» **Input data**
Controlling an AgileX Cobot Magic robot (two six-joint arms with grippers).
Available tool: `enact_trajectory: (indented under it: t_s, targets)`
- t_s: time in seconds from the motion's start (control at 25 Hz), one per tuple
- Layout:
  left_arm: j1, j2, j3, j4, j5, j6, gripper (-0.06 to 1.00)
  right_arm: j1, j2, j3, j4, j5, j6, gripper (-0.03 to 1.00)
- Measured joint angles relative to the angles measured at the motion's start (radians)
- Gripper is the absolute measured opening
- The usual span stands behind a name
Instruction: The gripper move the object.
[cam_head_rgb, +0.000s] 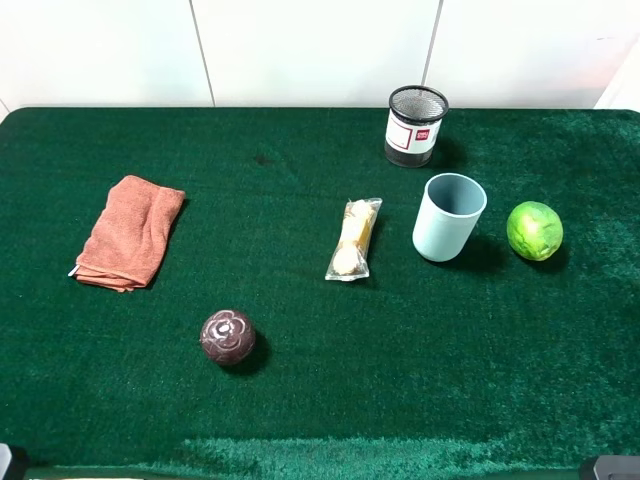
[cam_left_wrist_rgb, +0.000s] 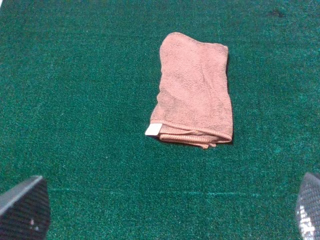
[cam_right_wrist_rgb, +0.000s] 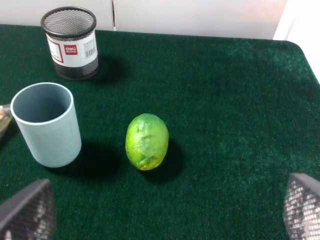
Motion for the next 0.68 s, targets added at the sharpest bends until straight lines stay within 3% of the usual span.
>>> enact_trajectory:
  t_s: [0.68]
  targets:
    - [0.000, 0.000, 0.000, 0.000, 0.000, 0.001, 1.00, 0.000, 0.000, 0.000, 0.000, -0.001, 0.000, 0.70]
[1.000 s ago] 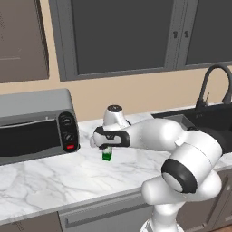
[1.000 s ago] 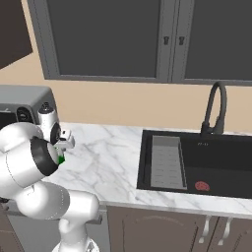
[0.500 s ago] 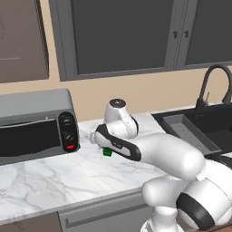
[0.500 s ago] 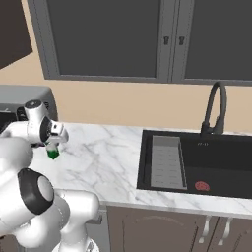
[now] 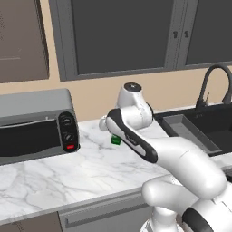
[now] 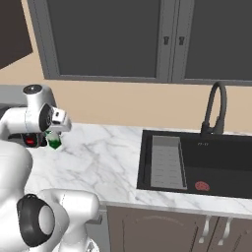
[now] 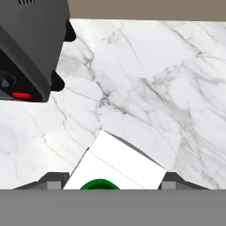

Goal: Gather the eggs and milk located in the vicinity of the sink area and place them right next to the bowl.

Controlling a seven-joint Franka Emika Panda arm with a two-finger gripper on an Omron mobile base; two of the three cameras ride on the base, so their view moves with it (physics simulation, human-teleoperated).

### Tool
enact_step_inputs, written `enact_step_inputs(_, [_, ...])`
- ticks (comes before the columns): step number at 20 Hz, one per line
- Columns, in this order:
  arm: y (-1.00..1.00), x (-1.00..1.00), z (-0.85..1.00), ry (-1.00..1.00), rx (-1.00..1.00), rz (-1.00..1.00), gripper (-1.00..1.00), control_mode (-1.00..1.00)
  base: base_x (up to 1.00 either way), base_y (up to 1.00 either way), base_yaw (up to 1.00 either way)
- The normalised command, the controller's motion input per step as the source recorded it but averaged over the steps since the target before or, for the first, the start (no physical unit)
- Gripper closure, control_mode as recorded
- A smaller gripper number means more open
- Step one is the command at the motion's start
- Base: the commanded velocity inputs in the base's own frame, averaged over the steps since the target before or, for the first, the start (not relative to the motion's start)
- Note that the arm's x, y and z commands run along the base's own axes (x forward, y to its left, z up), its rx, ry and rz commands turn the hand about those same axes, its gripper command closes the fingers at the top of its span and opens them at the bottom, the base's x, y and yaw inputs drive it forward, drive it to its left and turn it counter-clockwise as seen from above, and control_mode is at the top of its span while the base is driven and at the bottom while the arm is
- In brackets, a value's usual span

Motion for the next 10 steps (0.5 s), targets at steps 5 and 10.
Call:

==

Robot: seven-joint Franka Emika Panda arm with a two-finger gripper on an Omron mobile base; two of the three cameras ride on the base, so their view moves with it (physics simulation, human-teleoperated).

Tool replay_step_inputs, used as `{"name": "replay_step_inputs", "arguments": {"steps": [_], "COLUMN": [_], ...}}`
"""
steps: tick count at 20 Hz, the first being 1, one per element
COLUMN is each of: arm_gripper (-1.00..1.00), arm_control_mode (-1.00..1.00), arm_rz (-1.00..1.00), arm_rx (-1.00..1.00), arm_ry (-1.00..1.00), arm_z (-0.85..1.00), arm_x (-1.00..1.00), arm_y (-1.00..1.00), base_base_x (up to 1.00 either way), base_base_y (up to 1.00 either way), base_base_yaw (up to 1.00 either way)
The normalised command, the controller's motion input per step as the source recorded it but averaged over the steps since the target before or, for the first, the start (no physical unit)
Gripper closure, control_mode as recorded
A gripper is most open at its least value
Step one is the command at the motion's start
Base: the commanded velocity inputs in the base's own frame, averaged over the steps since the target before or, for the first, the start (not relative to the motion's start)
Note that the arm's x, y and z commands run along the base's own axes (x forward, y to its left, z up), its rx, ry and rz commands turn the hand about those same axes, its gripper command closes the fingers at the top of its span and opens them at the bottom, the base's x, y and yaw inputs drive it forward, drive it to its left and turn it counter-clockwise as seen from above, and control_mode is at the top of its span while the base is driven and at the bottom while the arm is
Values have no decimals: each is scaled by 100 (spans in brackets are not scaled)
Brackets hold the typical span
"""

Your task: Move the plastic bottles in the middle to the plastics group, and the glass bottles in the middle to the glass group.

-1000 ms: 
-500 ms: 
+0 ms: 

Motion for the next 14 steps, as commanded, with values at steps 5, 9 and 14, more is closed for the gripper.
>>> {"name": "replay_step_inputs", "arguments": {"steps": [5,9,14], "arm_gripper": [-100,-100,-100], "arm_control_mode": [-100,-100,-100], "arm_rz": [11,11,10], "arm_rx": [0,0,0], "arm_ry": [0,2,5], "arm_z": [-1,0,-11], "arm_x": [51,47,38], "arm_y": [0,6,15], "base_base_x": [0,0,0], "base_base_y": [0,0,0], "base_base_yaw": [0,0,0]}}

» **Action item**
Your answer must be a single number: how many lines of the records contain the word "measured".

» **Response to the task**
2